Report each line of the material below where the word "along" can be found.

□ □ □

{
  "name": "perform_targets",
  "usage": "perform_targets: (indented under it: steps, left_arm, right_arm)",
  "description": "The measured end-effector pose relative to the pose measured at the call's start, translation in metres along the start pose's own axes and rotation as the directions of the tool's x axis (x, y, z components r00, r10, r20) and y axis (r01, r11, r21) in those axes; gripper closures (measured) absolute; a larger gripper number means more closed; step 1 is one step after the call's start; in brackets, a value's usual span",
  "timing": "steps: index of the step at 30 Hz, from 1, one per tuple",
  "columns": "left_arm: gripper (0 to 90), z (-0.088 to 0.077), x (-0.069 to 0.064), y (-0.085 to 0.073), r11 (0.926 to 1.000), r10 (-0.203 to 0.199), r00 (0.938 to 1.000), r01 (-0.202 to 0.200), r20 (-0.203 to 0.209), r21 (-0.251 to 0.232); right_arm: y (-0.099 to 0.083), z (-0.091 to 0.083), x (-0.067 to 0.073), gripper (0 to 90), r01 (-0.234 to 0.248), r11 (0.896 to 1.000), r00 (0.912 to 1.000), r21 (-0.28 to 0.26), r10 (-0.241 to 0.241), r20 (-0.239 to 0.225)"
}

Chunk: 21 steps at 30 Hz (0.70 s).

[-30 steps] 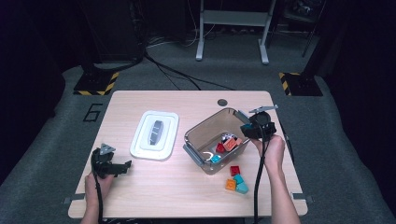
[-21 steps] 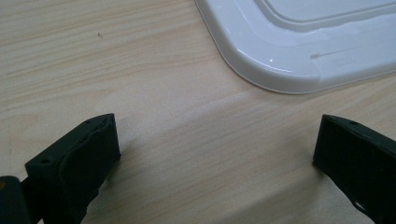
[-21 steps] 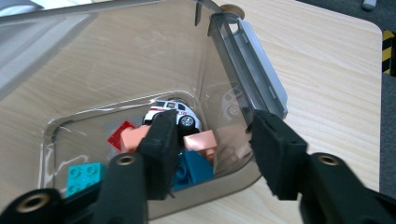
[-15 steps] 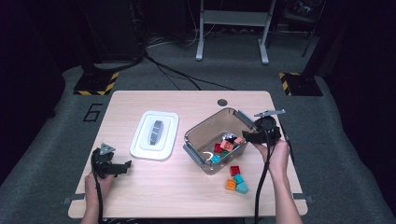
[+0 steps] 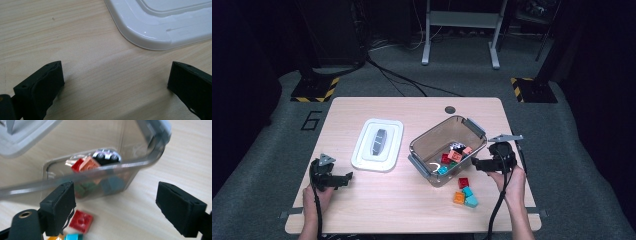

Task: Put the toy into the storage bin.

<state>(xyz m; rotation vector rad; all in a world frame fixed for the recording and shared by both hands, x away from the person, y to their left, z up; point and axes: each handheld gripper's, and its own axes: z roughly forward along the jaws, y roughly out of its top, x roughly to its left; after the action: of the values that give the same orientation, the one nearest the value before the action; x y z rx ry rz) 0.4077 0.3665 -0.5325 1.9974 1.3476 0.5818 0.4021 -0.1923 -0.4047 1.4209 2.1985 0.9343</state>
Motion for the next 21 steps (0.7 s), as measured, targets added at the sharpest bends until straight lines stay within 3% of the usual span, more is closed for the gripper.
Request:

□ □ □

> **Response below**
  "description": "The measured end-effector pose relative to the pose measured at the call's start, translation in metres along the start pose's own axes and rotation as the directions of the tool's x axis (x, y, z components r00, r10, r20) and y axis (r01, r11, r21) in those axes; gripper closures (measured) absolute; a larger gripper number means more closed; step 1 is one step after the call's start; in brackets, a value's usual span",
<state>(xyz m; rotation vector rad; all in a world frame fixed for the recording and shared by both hands, x away from the person, y to their left, z up; point and axes: each handheld gripper's, and its own axes: z roughly forward along the jaws, y roughly out of its top, x roughly to its left; after the action: of the values that give the same orientation, the one nearest the value before the action; x y z rx ry rz) 0.4077 0.3665 -0.5325 1.9974 1.3476 0.5818 0.4021 -0.1923 -0.4047 1.4209 2.1985 0.9343</state>

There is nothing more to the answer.